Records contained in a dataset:
● ● ●

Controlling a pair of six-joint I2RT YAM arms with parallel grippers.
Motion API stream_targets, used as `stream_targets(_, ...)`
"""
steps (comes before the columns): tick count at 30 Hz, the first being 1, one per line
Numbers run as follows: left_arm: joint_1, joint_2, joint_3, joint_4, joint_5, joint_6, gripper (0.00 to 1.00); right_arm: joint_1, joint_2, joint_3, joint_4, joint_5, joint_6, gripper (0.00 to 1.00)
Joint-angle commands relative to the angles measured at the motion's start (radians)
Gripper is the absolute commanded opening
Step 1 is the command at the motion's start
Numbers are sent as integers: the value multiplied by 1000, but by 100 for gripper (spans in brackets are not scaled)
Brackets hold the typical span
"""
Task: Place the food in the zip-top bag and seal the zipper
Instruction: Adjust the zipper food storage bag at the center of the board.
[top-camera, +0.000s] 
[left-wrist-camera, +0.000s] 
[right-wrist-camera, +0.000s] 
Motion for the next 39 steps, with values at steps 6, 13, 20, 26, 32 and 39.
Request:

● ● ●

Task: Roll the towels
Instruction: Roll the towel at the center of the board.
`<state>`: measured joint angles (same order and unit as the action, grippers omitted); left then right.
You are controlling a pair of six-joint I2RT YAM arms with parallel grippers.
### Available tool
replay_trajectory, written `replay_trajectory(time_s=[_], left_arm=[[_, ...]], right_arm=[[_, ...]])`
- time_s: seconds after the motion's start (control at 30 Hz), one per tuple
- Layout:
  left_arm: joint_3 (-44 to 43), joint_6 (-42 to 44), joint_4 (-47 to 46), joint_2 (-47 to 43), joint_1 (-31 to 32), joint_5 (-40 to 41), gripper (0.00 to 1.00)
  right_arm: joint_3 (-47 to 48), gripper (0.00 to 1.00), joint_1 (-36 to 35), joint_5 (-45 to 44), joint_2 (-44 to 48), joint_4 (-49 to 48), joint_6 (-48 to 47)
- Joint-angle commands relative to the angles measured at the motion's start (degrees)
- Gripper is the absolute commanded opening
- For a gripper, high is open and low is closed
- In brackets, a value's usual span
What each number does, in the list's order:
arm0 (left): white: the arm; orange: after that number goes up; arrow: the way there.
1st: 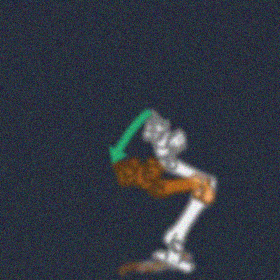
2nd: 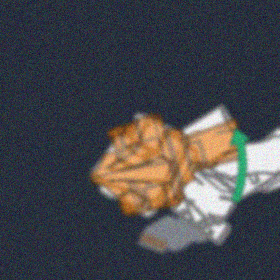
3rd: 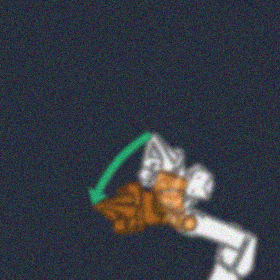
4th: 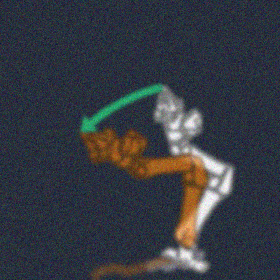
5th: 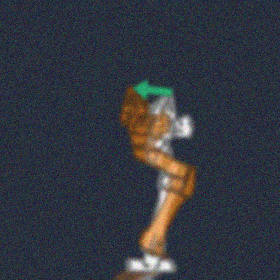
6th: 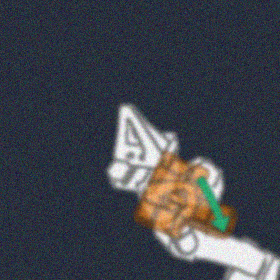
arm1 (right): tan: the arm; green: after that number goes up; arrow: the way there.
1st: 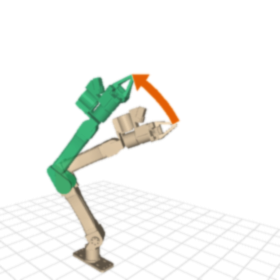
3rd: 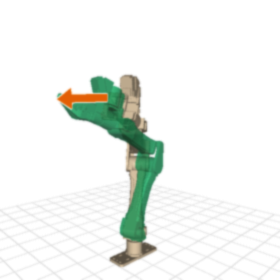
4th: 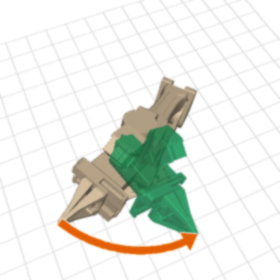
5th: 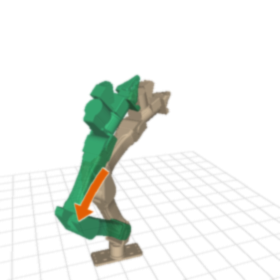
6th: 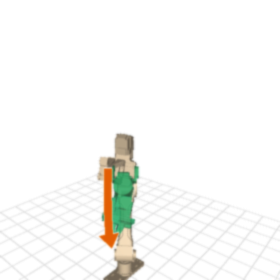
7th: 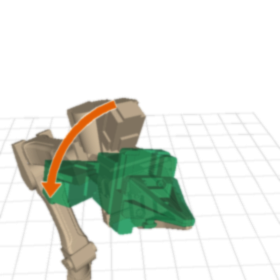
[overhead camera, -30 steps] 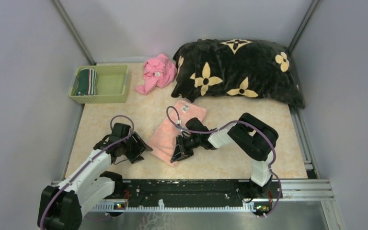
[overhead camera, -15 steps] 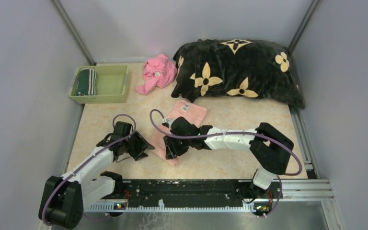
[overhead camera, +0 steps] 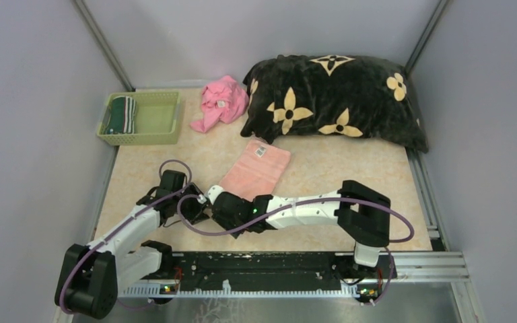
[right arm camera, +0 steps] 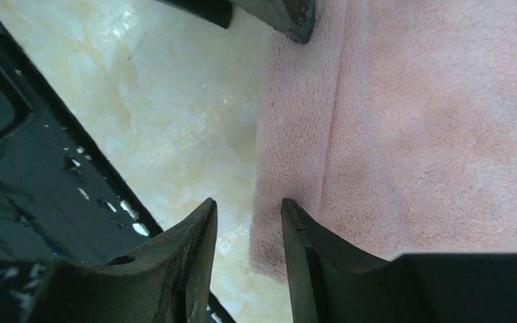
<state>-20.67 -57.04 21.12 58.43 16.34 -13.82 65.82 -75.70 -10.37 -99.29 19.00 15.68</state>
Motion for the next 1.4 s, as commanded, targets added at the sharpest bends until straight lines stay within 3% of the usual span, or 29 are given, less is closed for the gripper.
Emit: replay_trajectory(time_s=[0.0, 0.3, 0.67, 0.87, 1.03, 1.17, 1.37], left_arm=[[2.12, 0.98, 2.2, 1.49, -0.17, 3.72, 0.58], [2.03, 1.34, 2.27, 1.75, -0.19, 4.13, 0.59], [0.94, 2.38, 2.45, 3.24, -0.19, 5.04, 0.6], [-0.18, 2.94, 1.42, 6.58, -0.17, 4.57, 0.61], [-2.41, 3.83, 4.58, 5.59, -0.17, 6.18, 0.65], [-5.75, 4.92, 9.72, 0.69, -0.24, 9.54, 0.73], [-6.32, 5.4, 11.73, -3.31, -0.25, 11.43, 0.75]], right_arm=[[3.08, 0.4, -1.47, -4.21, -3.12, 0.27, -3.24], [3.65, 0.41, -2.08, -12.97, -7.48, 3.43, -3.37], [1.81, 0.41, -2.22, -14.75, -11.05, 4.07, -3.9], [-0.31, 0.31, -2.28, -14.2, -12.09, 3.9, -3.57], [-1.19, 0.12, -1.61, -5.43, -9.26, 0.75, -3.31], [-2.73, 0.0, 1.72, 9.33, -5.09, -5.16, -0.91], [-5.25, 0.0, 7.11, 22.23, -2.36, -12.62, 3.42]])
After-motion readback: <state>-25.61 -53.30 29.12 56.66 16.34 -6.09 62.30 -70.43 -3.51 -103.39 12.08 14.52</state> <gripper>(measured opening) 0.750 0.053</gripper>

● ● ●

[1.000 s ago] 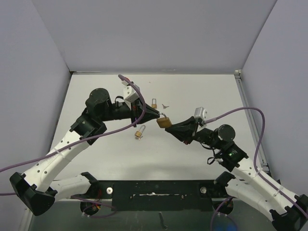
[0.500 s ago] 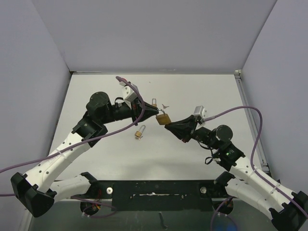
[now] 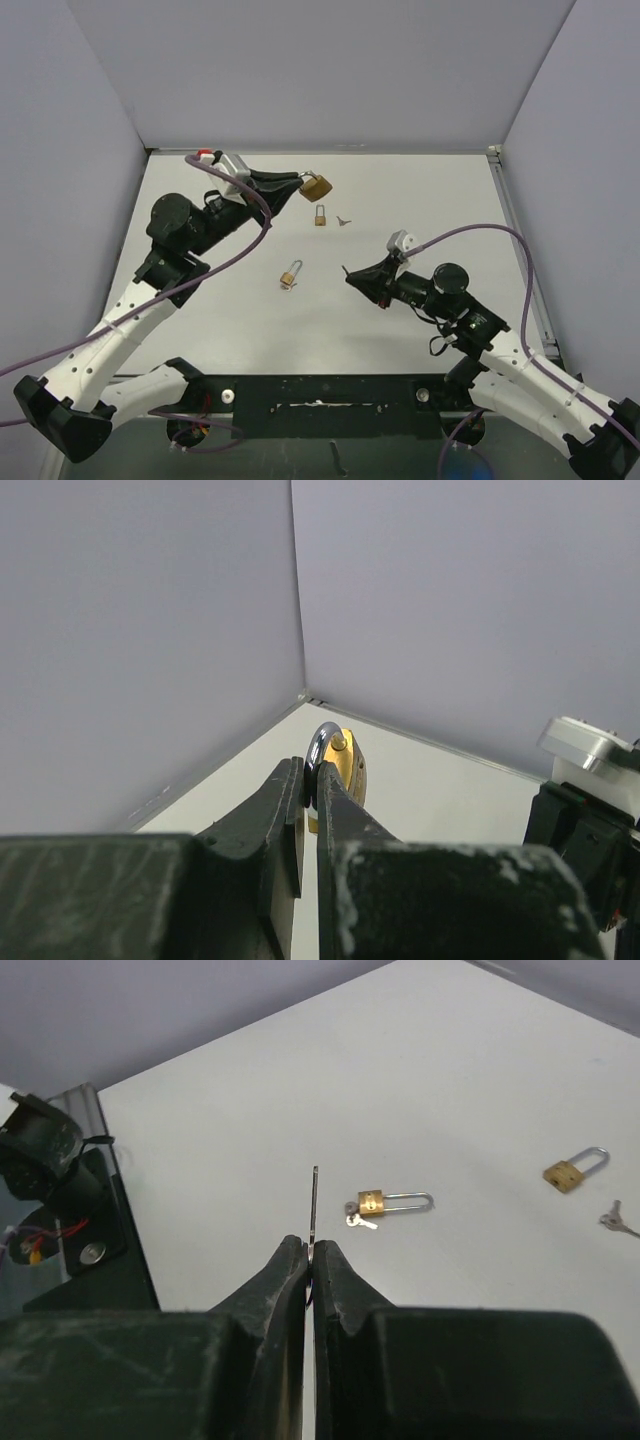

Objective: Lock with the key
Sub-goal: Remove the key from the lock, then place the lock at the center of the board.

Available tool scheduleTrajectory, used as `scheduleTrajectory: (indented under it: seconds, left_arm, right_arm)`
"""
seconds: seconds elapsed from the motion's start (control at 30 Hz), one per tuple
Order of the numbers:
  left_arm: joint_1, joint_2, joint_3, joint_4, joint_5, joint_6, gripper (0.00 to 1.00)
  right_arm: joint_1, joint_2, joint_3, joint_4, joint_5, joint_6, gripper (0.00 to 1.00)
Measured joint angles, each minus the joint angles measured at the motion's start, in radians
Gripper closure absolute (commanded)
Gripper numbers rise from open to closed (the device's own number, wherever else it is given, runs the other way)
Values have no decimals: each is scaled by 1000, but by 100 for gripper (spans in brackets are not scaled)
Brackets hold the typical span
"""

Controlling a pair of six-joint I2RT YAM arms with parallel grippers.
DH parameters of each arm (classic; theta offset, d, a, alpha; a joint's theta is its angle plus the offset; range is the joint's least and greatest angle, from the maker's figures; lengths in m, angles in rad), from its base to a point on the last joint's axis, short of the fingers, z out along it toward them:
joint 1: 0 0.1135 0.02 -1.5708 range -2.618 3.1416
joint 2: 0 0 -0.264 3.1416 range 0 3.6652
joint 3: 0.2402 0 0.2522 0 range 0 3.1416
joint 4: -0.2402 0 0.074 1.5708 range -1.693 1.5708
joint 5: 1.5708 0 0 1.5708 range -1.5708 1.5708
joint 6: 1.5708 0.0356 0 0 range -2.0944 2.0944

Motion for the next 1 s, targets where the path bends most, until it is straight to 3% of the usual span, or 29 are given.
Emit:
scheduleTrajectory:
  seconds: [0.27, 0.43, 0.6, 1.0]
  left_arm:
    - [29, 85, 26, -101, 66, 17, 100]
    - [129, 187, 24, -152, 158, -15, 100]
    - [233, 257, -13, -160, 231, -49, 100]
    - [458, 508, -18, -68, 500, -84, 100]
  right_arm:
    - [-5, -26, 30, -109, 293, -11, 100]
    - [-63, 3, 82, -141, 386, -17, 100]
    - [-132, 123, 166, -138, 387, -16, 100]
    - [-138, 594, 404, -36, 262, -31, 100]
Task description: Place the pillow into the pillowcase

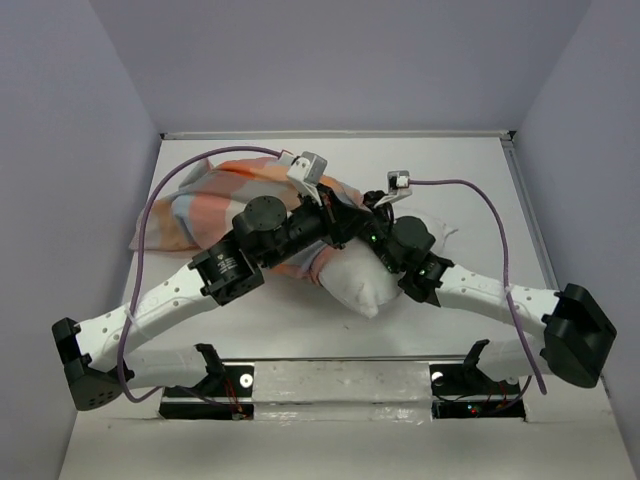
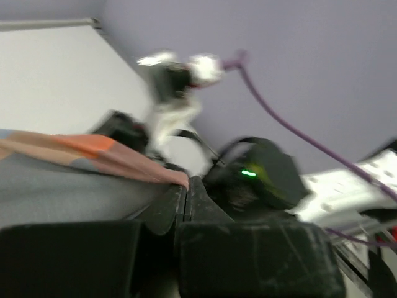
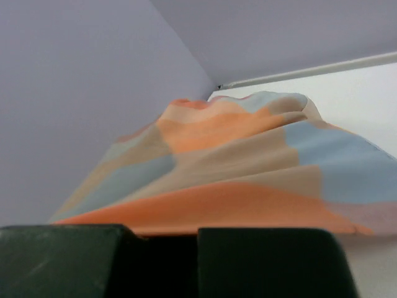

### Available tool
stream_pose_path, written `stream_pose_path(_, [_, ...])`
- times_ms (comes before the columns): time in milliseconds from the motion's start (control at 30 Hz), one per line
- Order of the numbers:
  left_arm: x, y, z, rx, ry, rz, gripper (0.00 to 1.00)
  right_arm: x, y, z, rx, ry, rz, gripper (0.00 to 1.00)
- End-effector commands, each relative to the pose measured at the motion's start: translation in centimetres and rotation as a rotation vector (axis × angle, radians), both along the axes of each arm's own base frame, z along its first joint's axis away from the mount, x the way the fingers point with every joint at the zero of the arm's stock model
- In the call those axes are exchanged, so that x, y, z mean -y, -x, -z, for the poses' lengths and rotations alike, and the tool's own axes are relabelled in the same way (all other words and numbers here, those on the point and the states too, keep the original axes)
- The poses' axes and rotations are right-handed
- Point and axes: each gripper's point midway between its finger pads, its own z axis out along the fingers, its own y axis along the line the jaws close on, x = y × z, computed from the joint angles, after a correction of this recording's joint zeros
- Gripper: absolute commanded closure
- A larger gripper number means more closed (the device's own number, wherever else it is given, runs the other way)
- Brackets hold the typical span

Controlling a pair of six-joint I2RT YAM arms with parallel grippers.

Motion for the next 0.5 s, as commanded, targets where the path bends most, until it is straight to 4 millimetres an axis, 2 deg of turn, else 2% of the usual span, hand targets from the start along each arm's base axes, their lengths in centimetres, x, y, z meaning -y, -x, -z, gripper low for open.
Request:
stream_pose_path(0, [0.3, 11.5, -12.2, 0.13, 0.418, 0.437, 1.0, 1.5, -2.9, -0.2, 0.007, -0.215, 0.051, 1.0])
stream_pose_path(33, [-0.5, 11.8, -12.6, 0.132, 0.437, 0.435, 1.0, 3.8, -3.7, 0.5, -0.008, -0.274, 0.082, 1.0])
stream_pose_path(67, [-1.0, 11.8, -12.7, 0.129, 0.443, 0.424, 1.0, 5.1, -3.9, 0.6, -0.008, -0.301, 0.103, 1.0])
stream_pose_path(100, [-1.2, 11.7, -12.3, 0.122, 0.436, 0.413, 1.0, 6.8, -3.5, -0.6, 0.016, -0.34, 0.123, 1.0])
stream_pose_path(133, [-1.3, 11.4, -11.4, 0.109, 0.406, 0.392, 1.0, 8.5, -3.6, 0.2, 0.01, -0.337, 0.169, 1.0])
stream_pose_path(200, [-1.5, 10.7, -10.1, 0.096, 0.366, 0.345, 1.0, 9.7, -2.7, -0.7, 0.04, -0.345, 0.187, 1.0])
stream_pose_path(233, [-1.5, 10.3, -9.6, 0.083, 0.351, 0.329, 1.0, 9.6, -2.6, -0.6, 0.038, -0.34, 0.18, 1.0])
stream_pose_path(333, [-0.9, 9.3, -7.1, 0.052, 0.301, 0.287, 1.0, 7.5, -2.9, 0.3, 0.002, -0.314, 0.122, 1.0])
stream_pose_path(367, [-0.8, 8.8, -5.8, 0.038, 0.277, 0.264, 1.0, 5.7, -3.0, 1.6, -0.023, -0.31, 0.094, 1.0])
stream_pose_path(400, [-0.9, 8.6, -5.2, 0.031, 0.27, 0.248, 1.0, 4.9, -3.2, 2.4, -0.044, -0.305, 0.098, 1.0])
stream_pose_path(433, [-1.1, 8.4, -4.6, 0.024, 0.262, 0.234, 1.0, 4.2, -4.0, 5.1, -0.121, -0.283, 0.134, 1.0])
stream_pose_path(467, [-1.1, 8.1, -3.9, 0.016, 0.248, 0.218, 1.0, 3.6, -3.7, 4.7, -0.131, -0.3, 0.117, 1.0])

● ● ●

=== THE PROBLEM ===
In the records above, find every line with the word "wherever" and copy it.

=== RESPONSE FOR THIS EXERCISE ===
Gripper numbers rise from open to closed (the device's own number, wherever else it is given, runs the other way)
- A larger gripper number means more closed (the device's own number, wherever else it is given, runs the other way)

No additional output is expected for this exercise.